Entries taken from a collection –
● ● ● ● ●

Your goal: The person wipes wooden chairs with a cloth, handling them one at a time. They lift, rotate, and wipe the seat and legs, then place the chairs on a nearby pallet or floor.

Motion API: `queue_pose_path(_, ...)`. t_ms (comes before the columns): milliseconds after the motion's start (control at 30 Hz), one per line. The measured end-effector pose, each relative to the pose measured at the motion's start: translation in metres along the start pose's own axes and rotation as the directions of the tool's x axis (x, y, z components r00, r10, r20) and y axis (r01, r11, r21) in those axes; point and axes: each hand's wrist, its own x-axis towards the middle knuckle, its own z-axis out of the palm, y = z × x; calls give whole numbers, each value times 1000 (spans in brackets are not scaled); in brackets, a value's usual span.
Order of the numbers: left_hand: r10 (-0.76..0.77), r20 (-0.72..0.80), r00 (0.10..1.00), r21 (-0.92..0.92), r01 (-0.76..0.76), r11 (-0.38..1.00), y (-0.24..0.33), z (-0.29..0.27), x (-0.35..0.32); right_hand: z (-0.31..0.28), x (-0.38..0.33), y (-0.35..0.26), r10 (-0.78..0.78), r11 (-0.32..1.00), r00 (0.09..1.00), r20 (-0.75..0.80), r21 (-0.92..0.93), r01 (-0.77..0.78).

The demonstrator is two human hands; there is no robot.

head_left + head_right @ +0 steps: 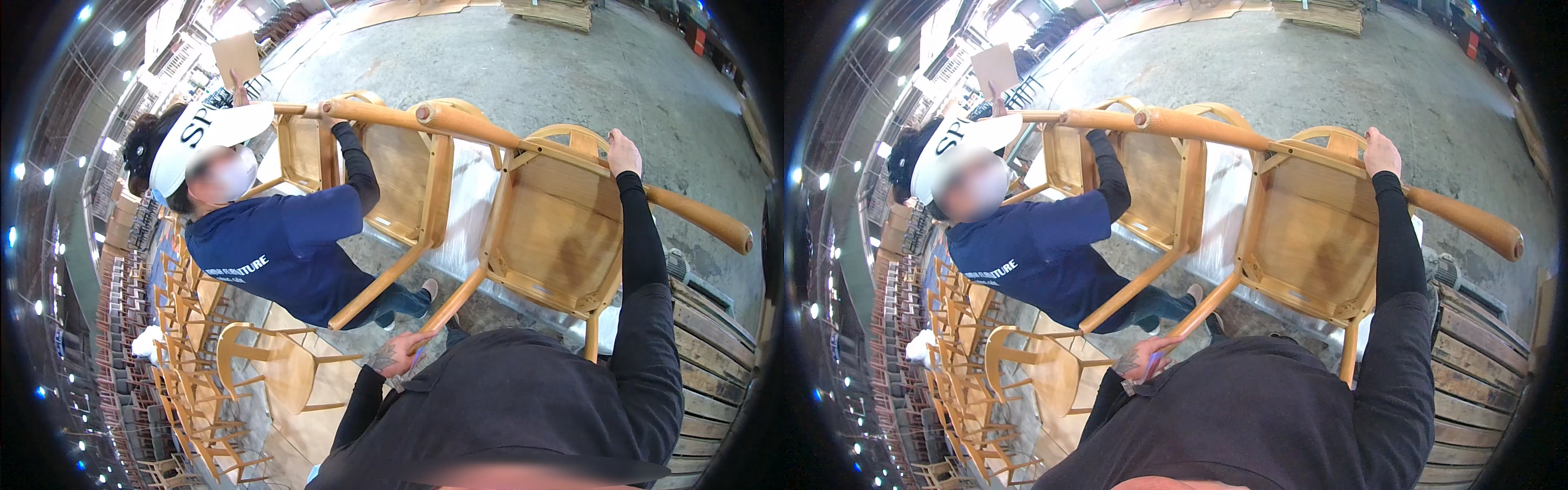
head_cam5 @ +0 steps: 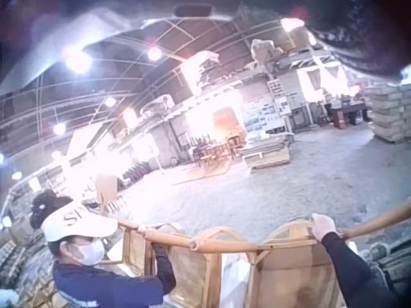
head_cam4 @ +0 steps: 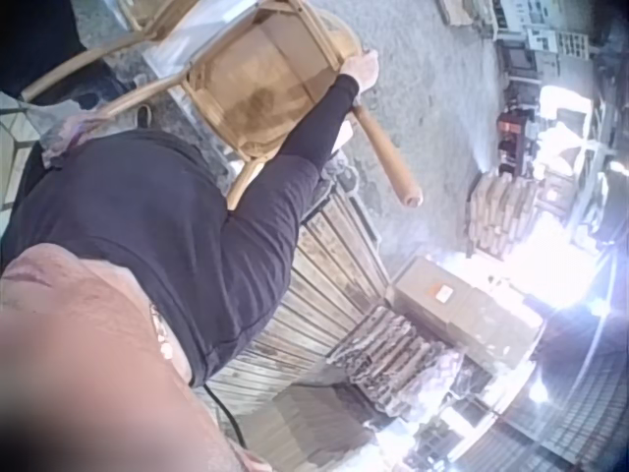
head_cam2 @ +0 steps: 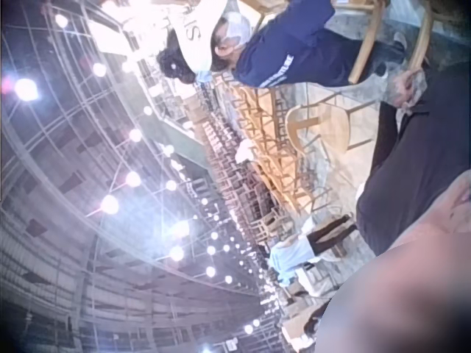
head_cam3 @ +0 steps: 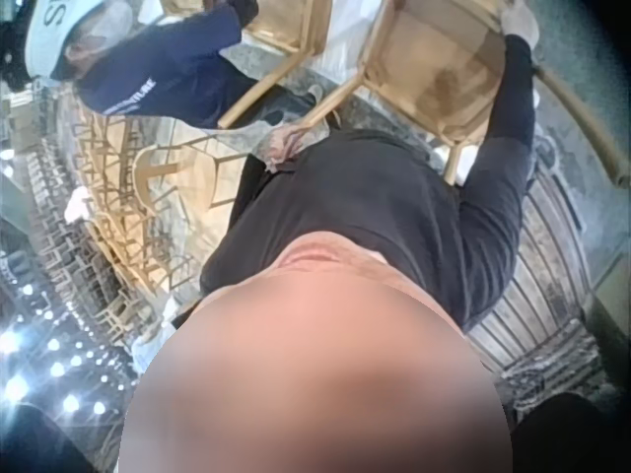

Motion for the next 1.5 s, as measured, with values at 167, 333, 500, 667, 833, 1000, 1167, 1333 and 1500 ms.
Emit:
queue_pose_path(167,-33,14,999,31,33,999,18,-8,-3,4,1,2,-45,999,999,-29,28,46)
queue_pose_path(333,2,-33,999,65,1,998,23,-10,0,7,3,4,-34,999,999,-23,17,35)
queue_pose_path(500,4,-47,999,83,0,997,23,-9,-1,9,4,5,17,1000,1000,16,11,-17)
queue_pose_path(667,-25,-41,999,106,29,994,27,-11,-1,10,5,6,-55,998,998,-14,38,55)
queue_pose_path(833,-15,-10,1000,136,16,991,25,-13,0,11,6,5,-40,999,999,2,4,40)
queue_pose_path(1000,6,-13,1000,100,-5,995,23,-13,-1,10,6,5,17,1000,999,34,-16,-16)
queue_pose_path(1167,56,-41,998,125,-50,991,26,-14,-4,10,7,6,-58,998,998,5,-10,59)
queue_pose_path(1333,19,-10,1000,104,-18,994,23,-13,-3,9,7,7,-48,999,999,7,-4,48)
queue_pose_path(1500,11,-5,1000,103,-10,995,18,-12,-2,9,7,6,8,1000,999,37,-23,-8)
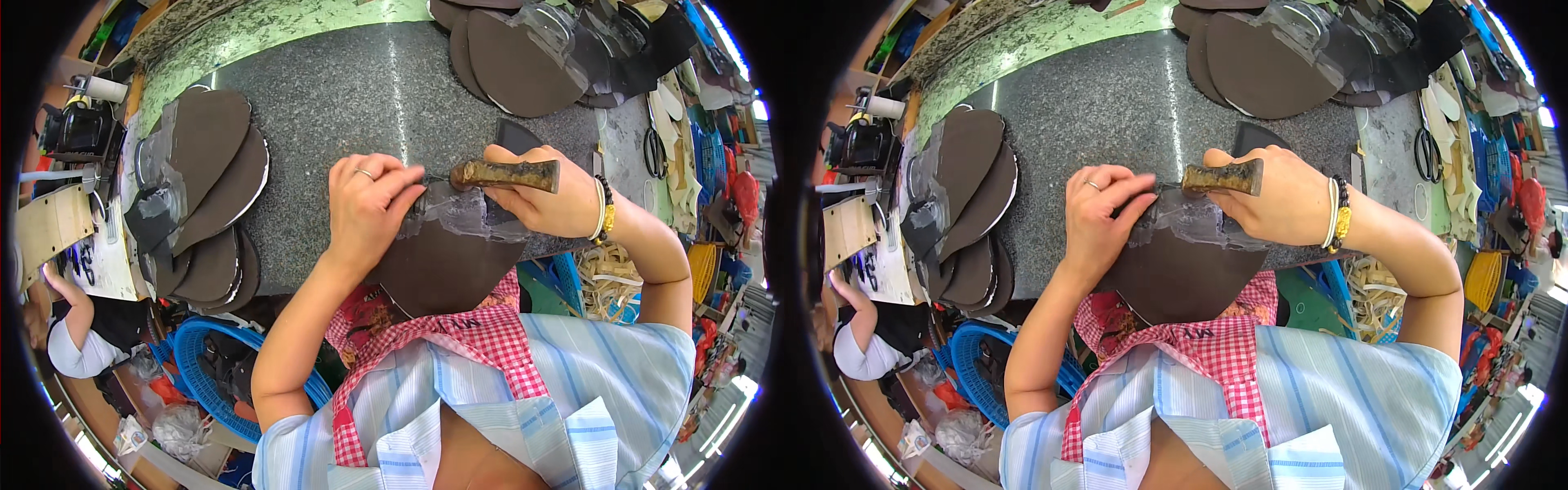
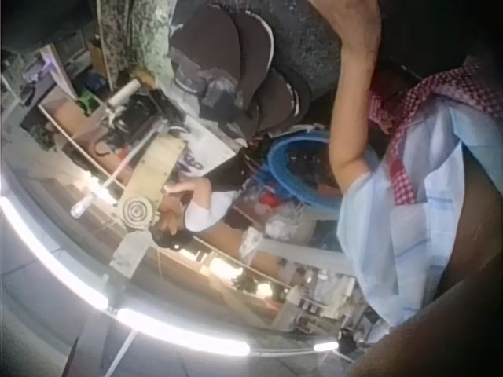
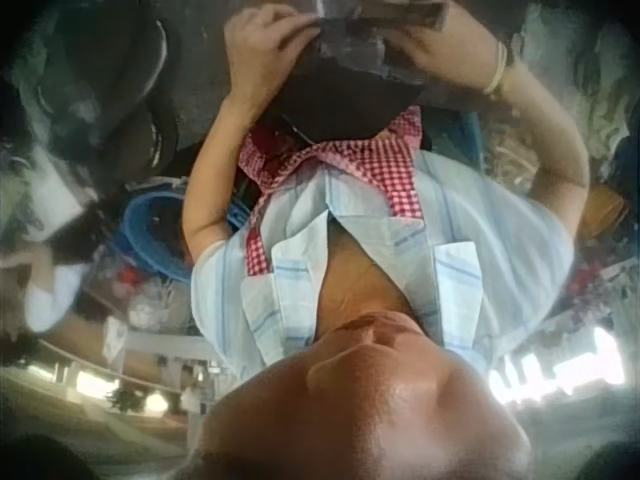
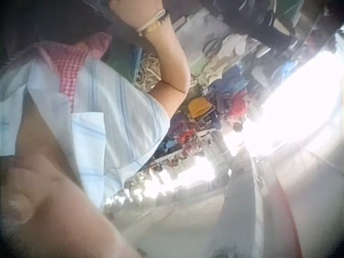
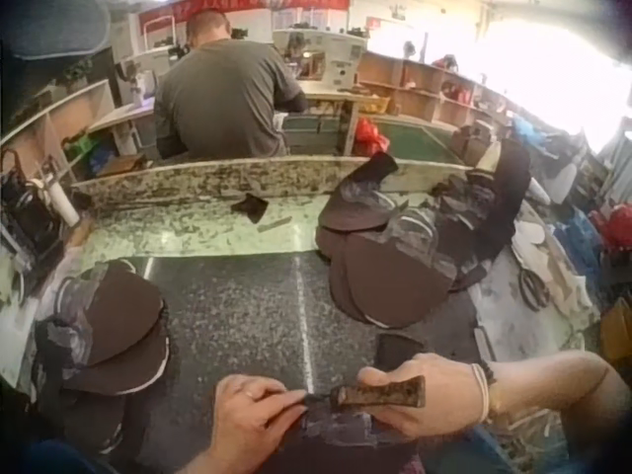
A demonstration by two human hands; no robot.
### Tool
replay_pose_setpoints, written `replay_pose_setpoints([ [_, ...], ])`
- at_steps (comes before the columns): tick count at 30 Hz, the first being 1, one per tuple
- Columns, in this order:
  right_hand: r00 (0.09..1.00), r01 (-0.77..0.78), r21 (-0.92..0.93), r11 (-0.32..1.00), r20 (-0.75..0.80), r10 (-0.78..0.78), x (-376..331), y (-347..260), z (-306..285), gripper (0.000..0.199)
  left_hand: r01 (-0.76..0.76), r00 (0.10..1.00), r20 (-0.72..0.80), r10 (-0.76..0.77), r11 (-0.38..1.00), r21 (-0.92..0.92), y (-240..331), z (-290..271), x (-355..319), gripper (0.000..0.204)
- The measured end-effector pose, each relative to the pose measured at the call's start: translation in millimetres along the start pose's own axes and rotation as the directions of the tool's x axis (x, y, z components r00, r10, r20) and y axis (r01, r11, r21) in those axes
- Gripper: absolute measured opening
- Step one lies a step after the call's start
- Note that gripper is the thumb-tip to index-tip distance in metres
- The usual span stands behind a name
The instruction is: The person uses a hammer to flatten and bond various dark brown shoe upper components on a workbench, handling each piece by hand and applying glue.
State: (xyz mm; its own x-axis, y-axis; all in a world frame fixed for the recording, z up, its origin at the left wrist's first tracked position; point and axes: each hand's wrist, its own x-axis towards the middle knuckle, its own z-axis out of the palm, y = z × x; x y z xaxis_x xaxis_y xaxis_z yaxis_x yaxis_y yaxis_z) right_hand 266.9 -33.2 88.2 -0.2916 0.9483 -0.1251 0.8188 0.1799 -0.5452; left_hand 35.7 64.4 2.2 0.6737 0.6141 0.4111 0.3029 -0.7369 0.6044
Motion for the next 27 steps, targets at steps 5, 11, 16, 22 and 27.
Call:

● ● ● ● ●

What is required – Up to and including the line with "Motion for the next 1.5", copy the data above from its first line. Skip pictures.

Solution for this exercise –
Your goal: The person wipes wooden chairs with a cloth, handling them one at a time. They lift, rotate, and wipe the seat and legs, then place the chairs on a nearby pallet or floor.

Motion API: `queue_pose_path(_, ...)`. t_ms (comes before the columns): milliseconds after the motion's start (control at 30 Hz), one per line. The measured end-effector pose, each relative to the pose measured at the motion's start: translation in metres along the start pose's own axes and rotation as the directions of the tool's x axis (x, y, z components r00, r10, r20) and y axis (r01, r11, r21) in those axes; point and axes: each hand's wrist, its own x-axis towards the middle knuckle, its own z-axis out of the palm, y = z × x; calls give whole numbers, each value times 1000 (spans in brackets are not scaled); in brackets, a value's usual span.
Order of the numbers: left_hand: r10 (-0.76..0.77), r20 (-0.72..0.80), r00 (0.10..1.00), r21 (-0.92..0.92), r01 (-0.76..0.76), r11 (-0.38..1.00), y (-0.24..0.33), z (-0.29..0.27), x (-0.35..0.32); right_hand: z (-0.31..0.28), x (-0.38..0.33), y (-0.35..0.26), r10 (-0.78..0.78), r11 (-0.32..1.00), r00 (0.09..1.00), r20 (-0.75..0.80), r21 (-0.92..0.93), r01 (-0.77..0.78).

The demonstrator is two human hands; there is no robot.

head_left + head_right @ +0 steps: 
head_cam5 @ +0 steps: 
head_cam4 @ +0 steps: 
head_cam2 @ +0 steps: 
head_cam3 @ +0 steps: 

Motion for the next 1.5 s, as measured, with values at 167, 333, 500, 667, 833, 1000, 1167, 1333 and 1500 ms.

That concludes the output for this exercise.